“Que absurdo!”, exclamei para mim mesmo quando li que Fernando Collor se lançara candidato à presidência da República na eleição deste ano. Depois, refletindo mais detidamente, concluí que o absurdo não era tão grande assim se confrontado com a candidatura de Lula, réu por crimes muitos maiores. Ademais, se a economia no petismo recuou uma década, não resultará impossível à política recuar trinta anos e reproduzir a maldita eleição de 1989.
Dirigentes de partidos de massa, interessados em destruir, por dentro, aquilo que denominam “democracia burguesa”, têm uma regra de ouro: a ação, a prática, a práxis – como quer que a denominem – comanda o espetáculo. Integram-na e a ela se subordinam até mesmo elementos imateriais, como a própria teoria e a moral. Para Marx, o homem primeiro existe e, depois, se define. Portanto, a moral é moral em ação.
A militância petista conhece apenas o jogo – a marcha, o acampamento, a invasão, o grito de guerra -. Já os líderes desses grupos que convergiram para Porto Alegre com o intuito de atribuir caráter político ao julgamento de Lula conhecem as regras com que jogam e sabem que as coisas são como descrevi acima. A práxis dos partidos que se veem como revolucionários se desenrola dentro e fora das instituições, conforme a conveniência do momento. Mas qual o perfil dessa desejada revolução? Para identificá-lo basta conhecer as espontâneas e solidárias manifestações de apreço do petismo. Não convergem elas aos partidos reunidos no Foro de São Paulo? Não é notória sua estima pelo PSUV (Partido Socialista Unido da Venezuela), que comanda a perseguição oficial à oposição e nomeia juízes como quem contrata container para recolher lixo? Não é igual, em verbo e verba, a afeição pelo PCC (Partido Comunista Cubano) e pelo MAS (Movimiento al Socialismo)? Já se ouviu alguma crítica de dirigente petista a qualquer desses infindáveis governos trogloditas? Qual a democracia liberal, estável e respeitável que mereceu qualquer manifestação de apreço do petismo?

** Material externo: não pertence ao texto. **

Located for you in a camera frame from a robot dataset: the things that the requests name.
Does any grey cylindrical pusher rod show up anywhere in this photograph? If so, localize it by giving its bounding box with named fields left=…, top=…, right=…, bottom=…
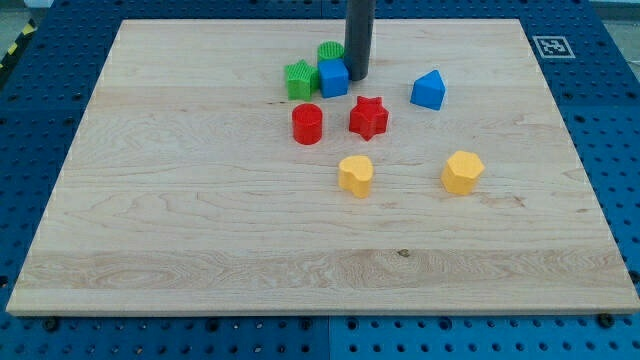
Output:
left=344, top=0, right=376, bottom=81

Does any blue cube block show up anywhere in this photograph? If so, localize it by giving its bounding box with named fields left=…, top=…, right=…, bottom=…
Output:
left=318, top=59, right=349, bottom=98

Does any green star block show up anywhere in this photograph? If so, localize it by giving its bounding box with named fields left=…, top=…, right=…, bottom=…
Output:
left=284, top=60, right=319, bottom=101

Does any red star block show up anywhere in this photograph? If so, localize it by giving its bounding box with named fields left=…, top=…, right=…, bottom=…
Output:
left=348, top=96, right=389, bottom=141

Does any green cylinder block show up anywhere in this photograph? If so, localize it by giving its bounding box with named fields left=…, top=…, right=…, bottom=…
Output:
left=316, top=41, right=345, bottom=63

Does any blue pentagon house block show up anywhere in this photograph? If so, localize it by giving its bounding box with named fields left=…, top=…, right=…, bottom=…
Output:
left=410, top=70, right=446, bottom=111

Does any red cylinder block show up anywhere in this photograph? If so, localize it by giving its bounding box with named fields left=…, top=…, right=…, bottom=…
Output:
left=292, top=103, right=323, bottom=145

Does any yellow heart block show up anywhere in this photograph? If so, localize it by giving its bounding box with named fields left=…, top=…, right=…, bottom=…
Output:
left=338, top=155, right=374, bottom=198

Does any yellow hexagon block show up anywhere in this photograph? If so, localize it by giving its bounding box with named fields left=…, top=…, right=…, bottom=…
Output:
left=441, top=150, right=485, bottom=195

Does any light wooden board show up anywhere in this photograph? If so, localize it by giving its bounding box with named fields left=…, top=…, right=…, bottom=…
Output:
left=7, top=19, right=639, bottom=316

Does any white fiducial marker tag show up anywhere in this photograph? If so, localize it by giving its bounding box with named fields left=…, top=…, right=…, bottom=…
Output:
left=532, top=35, right=576, bottom=60

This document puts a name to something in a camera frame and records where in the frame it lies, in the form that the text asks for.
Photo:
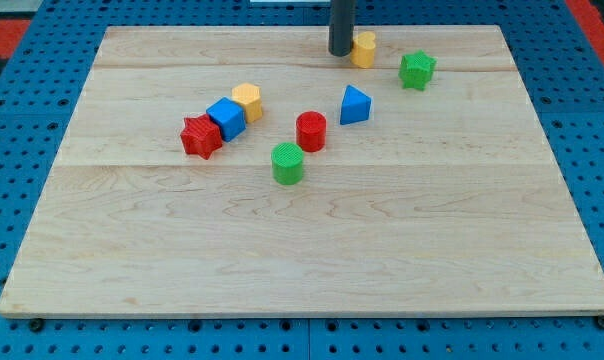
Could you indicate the blue cube block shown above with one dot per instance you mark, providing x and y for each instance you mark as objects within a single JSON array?
[{"x": 229, "y": 117}]

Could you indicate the red star block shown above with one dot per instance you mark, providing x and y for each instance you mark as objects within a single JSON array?
[{"x": 200, "y": 136}]

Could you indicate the yellow heart block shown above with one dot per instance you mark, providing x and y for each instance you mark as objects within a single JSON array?
[{"x": 363, "y": 49}]

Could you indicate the green cylinder block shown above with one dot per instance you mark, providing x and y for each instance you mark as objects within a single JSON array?
[{"x": 287, "y": 163}]

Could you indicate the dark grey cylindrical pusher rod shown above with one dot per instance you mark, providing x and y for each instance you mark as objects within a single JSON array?
[{"x": 341, "y": 24}]

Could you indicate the light wooden board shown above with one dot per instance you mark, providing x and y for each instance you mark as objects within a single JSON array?
[{"x": 446, "y": 202}]

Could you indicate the yellow hexagon block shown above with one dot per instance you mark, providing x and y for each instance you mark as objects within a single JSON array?
[{"x": 248, "y": 97}]

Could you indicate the green star block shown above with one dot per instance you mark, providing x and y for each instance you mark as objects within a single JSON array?
[{"x": 416, "y": 70}]

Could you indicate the blue triangle block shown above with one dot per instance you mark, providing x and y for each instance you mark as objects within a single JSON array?
[{"x": 355, "y": 106}]

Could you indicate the red cylinder block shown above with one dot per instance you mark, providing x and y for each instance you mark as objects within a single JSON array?
[{"x": 311, "y": 131}]

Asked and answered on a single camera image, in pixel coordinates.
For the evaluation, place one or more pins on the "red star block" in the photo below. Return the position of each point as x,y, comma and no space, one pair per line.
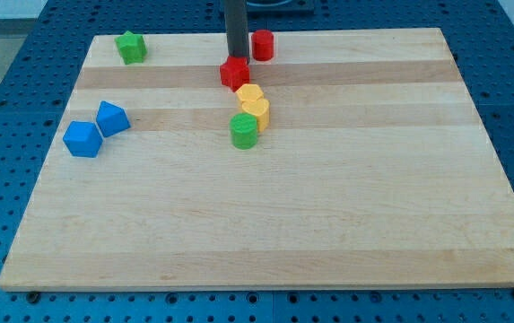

Pois bem, mundo afora, totalitarismos usam o aparelho judiciário como sótão da delegacia. A polícia prende, o porão arranca o que deseja e o sótão formaliza a sentença encomendada. O aparelho judiciário, nos totalitarismos (não era diferente no nazismo e no fascismo), sempre serve aos objetivos do Estado. É o que há décadas se pratica em Cuba, na Coreia do Norte e, mais recentemente, na Venezuela, à vista de todos. E agora, também à vista de todos, cobra-se isso no Brasil: quando uma decisão judicial convém ao partido ela é dita justa e isenta; quando contraria o apetite partidário ela é acusada de ser “política”. Mas não é o contrário?
Para compreender tanta obstinação é preciso entender que a hegemonia da organização é essencial à práxis e que concretizá-la impõe a operação de uma central de narrativas. É preciso criar uma narrativa para cada questão complexa, ou polêmica, ou inconveniente. O leque é amplo e vai da criação do Universo até o sítio de Atibaia. Não deixa fora sequer uma pilha de recibos de aluguel sem cheque, transferência eletrônica, retirada ou depósito. É assim difundindo criações literárias e publicitárias que os sete processos nos quais Lula é réu pela prática de diferentes crimes se transformam em coroa de espinhos a ornar a cabeça de um santo em vida, injustiçado por haver “acabado com a pobreza no país”.
De fato, apesar do prazo de validade vencido, o petismo continua sendo potente alucinógeno.